C’est avec une émotion profonde que la République de Guinée pleure la disparition d’Elhadj Boubacar Biro Diallo, ancien Président de l’Assemblée Nationale sous le régime du feu Général Lansana Conté, décédé samedi, le 8 février 2025 dans son village natal de Mamou, à l’âge vénérable de 105 ans. Pour beaucoup d’entre nous, je compte parmi eux, cet homme fut bien plus qu’un homme d’État : il fut un véritable guide, un mentor et un défenseur inflexible de la vérité.
Durant son mandat à la tête de l’Assemblée Nationale, Elhadj Biro Diallo s’est illustré par son intégrité et son franc-parler. À une époque où l’idéologie du régime, incarnée par le feu Général Lansana Conté et son Parti de l’Unité et du Progrès (PUP), dominait les institutions, il prit position en toute conscience. En se mettant en porte-à-faux avec le pouvoir d’alors, il choisit la vérité, quitte à en payer le prix. Ses discours tranchants et son refus de céder aux compromis furent tels que le régime décida de démanteler sa garde rapprochée, tant dans son bureau qu’à son domicile.
Je me souviens encore de la visite que je lui ai rendue après ma libération, alors que j’étais poursuivi pour « délit de presse » par le Ministre de la Justice de l’époque, M. Abou Camara. Interrogé sur l’absence de protection à ses côtés, il me répondit d’une voix calme et assurée :
« Mon fils, ma sécurité se trouve dans les mains de Dieu. »
Ces mots, empreints d’une foi inébranlable et d’un courage rare, continuent de m’inspirer. En effet, alors que je subissais les répercussions de mes engagements journalistiques, le Président Boubacar Biro Diallo était monté sur le créneau pour défendre non seulement ma personne, mais surtout la vérité et la liberté de la presse.
Dans une interview accordée à mes confrères Abdoulaye Condé et Mamadou Sacko, publiée dans la Nouvelle Tribune numéro 98 du 27 mars 2001, il déclarait avec conviction :
« Je vous félicite, vous les journalistes, vous avez été fouineurs. C’est vrai, vous prenez des risques. On vient de libérer Aboubacar SAKHO, Directeur de publication du journal L’Observateur. Mais ce sont des risques qu’il faut accepter, qu’il faut même rechercher, c’est ce qui encourage le citoyen à mener le combat. Maintenant, celui-là qui a accepté d’aller en prison pour sauver la vérité… Vous croyez que les gens ne vont pas se mobiliser pour lui donner toutes les informations ? Depuis des temps immémoriaux, c’est la presse qui porte les nouvelles, c’est la presse qui mobilise l’opinion face à un problème donné du pays. Donc, elle joue un rôle prépondérant, à condition qu’elle assume parfaitement, avec tous les risques, son rôle… »
La disparition d’Elhadj Boubacar Biro Diallo représente une perte immense pour notre Nation.
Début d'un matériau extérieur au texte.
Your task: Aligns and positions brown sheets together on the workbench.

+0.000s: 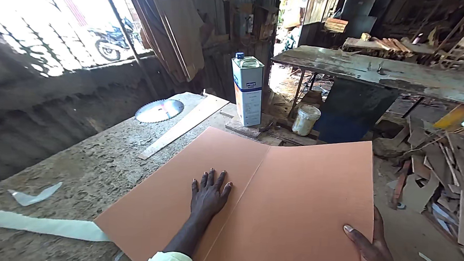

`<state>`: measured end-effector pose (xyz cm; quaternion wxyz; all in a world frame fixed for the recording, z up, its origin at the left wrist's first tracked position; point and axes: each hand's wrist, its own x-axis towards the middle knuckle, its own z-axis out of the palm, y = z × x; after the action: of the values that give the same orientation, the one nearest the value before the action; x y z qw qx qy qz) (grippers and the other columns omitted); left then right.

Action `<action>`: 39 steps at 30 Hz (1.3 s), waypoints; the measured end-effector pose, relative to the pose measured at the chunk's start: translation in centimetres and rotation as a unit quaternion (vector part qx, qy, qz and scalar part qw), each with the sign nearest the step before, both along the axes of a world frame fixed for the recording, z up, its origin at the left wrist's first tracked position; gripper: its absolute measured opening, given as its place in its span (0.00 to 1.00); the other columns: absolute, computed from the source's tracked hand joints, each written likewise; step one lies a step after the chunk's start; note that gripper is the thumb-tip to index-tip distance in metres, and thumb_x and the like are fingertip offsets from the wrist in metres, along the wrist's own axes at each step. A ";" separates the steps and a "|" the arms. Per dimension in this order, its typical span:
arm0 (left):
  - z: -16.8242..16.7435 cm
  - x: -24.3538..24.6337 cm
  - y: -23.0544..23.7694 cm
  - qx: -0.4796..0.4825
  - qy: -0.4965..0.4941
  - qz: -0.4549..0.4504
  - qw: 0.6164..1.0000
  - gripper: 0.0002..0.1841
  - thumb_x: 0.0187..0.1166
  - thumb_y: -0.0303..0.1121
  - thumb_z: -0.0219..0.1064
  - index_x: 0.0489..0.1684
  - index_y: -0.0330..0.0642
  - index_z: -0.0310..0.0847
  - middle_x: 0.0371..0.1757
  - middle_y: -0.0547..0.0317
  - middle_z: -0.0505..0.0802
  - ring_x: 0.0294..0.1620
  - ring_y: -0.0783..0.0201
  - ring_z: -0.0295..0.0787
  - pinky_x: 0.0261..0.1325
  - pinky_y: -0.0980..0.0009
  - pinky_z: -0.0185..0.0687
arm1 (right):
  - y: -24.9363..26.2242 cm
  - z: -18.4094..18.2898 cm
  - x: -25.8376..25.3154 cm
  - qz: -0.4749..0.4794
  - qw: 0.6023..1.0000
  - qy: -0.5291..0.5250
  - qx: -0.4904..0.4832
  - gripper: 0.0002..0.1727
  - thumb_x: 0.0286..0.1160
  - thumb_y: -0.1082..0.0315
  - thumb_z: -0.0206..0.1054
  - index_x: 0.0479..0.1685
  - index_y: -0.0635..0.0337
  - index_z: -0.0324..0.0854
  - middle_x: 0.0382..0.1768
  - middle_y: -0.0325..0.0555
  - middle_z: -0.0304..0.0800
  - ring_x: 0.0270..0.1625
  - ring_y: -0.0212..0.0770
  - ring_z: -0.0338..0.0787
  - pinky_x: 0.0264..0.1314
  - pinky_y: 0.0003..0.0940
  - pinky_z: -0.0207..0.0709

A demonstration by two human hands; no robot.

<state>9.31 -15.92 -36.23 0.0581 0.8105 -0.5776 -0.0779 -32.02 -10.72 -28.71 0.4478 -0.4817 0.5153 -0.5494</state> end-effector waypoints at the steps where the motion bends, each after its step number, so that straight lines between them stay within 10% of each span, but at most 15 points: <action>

Compagnon de l’indépendance et digne fils de la Guinée, il a toujours renoncé aux privilèges du pouvoir pour se battre aux côtés des opprimés. Son engagement indéfectible pour la justice, sa défense des libertés fondamentales et son soutien inlassable à la presse libre laissent une empreinte indélébile dans l’histoire politique de notre pays.
Aujourd’hui, alors que nous lui disons adieu, je tiens à lui rendre un ultime hommage, en lui adressant ces mots personnels :
« Dors en paix, mon père. »
Je prie le Très-Haut de m’accorder la force et la santé nécessaires pour honorer ta mémoire et prier pour le repos de ton âme à chaque fois que j’accomplirai mes obligations religieuses.
Elhadj Boubacar Biro Diallo restera à jamais l’emblème d’un combat pour la vérité et la dignité, et son exemple continuera d’inspirer toutes les générations futures. La Guinée, et le monde entier, lui doivent un profond respect et une reconnaissance éternelle.